- _WHAT IS NEEDED_
The answer should be one number, the count of lines in the data with "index".

Dataset entries
┌────────
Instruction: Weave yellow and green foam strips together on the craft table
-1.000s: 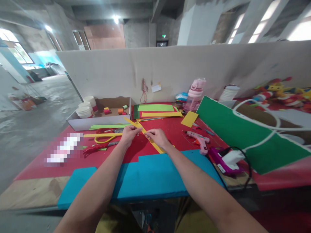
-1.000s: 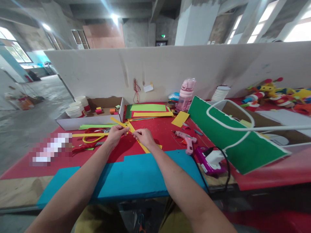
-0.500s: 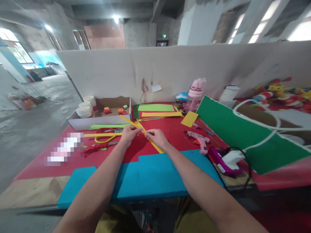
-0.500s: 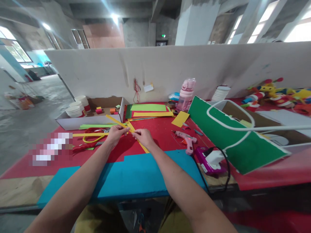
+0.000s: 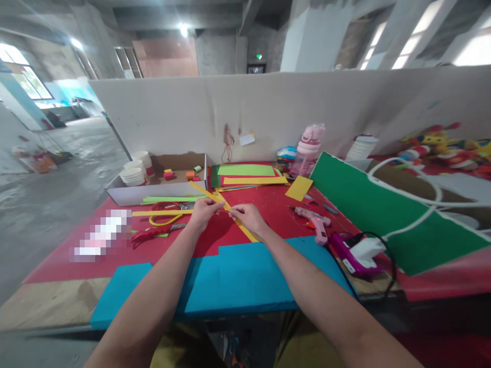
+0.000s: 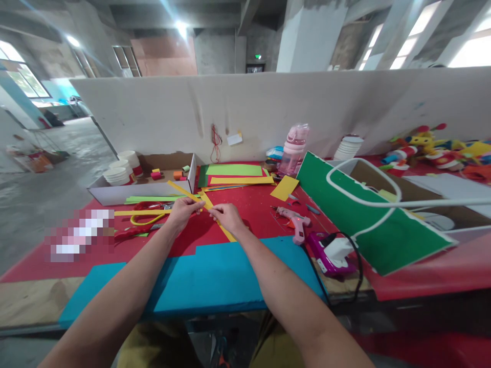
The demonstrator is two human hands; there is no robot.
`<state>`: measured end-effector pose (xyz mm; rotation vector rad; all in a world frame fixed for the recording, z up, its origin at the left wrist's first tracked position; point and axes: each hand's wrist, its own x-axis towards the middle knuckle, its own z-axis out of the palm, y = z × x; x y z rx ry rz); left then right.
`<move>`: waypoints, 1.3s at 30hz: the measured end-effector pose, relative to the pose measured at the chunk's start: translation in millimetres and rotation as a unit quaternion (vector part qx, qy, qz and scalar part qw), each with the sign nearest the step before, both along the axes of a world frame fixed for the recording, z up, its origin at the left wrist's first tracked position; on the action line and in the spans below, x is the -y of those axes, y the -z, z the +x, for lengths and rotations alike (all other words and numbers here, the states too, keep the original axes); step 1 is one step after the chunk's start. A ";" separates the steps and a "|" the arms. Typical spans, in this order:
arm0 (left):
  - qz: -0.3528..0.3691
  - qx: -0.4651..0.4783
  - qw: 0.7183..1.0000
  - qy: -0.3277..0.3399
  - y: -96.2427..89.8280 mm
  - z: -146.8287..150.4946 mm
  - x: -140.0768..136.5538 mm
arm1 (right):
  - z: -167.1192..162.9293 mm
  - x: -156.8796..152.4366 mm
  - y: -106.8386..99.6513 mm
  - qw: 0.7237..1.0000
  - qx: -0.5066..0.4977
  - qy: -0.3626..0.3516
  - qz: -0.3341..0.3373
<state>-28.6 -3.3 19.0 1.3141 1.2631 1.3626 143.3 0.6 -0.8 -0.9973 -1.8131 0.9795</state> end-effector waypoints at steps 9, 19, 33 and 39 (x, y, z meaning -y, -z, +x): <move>0.005 0.019 1.000 0.010 -0.1 -0.3 0.2 | -0.8 2.7 -2.3 1.000 -0.009 0.004 -0.022; 0.008 0.004 0.999 0.035 3.4 12.0 4.7 | -0.4 0.2 -0.5 1.000 -0.008 -0.010 -0.012; 0.005 0.046 0.999 -0.006 -2.9 -3.9 -0.2 | 1.5 -1.7 0.4 0.991 -0.063 -0.008 -0.118; -0.001 0.037 0.997 0.065 3.1 3.8 1.6 | 1.3 1.2 -2.4 0.992 -0.076 -0.009 -0.102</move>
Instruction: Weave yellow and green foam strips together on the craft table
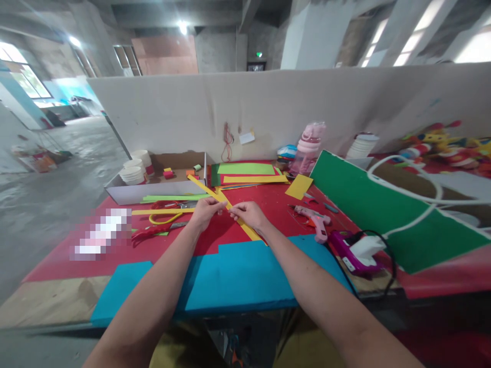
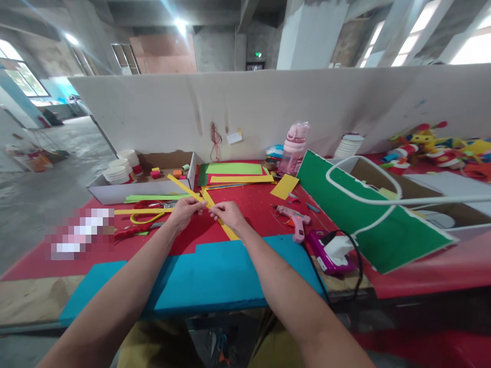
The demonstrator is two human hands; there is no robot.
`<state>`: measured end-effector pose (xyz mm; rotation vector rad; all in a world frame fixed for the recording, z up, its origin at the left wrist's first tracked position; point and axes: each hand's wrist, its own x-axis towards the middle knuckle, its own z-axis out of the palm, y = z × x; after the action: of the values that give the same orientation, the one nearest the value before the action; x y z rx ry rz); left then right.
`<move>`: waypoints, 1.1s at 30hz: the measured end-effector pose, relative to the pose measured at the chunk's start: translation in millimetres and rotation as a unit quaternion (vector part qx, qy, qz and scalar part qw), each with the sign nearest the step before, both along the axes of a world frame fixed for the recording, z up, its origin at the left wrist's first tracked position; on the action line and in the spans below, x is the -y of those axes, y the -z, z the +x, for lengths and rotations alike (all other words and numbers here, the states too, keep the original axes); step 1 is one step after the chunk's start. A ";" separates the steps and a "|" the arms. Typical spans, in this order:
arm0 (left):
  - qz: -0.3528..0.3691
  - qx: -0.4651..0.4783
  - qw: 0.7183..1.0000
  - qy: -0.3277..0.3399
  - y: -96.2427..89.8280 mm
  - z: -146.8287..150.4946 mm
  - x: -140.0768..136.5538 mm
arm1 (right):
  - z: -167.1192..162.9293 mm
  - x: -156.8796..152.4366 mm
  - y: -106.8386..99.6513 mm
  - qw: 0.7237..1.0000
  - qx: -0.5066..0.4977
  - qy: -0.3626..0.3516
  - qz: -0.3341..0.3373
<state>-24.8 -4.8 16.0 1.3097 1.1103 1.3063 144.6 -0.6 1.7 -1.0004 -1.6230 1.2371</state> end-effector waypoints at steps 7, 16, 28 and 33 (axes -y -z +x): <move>0.014 -0.034 0.998 -0.056 -2.2 -2.2 -1.0 | 0.7 5.1 -6.1 1.000 0.019 -0.008 0.024; 0.017 -0.027 0.998 -0.051 -3.8 -5.0 -2.0 | 2.5 5.0 -5.3 0.999 0.019 -0.009 0.034; 0.019 -0.028 0.998 -0.047 -2.4 -5.3 -2.5 | 2.5 1.9 -2.4 0.998 0.036 0.005 0.047; 0.016 -0.029 0.998 -0.048 -3.8 -5.4 -1.4 | 2.5 0.2 -0.5 0.999 0.034 0.013 0.040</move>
<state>-30.3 -3.4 19.8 1.3387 1.2109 1.3686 147.0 -0.8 2.1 -1.0192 -1.6927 1.1229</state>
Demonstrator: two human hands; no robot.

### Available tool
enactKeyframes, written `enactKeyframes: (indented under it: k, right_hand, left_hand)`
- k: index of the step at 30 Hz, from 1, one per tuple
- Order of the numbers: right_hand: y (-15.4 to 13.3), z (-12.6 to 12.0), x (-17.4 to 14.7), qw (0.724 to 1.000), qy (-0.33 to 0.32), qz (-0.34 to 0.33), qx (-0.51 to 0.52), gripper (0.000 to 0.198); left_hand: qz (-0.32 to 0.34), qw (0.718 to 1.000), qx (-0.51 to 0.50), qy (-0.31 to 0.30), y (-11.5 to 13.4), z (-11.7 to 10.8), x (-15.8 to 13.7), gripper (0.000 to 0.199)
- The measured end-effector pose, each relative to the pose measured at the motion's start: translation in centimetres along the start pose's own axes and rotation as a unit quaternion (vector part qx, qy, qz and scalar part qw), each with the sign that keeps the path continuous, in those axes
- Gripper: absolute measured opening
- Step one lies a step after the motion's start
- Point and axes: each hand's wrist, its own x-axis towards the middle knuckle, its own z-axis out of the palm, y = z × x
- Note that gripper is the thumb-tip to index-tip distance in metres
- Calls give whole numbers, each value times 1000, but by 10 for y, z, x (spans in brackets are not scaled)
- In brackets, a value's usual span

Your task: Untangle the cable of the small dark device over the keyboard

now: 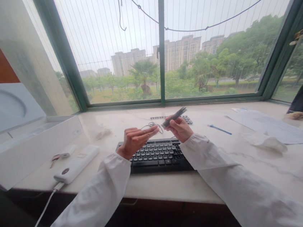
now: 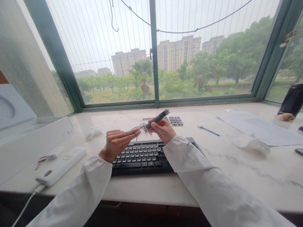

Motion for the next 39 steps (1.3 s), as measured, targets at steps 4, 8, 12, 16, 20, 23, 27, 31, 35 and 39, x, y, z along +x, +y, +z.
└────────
- _TASK RESPONSE_
2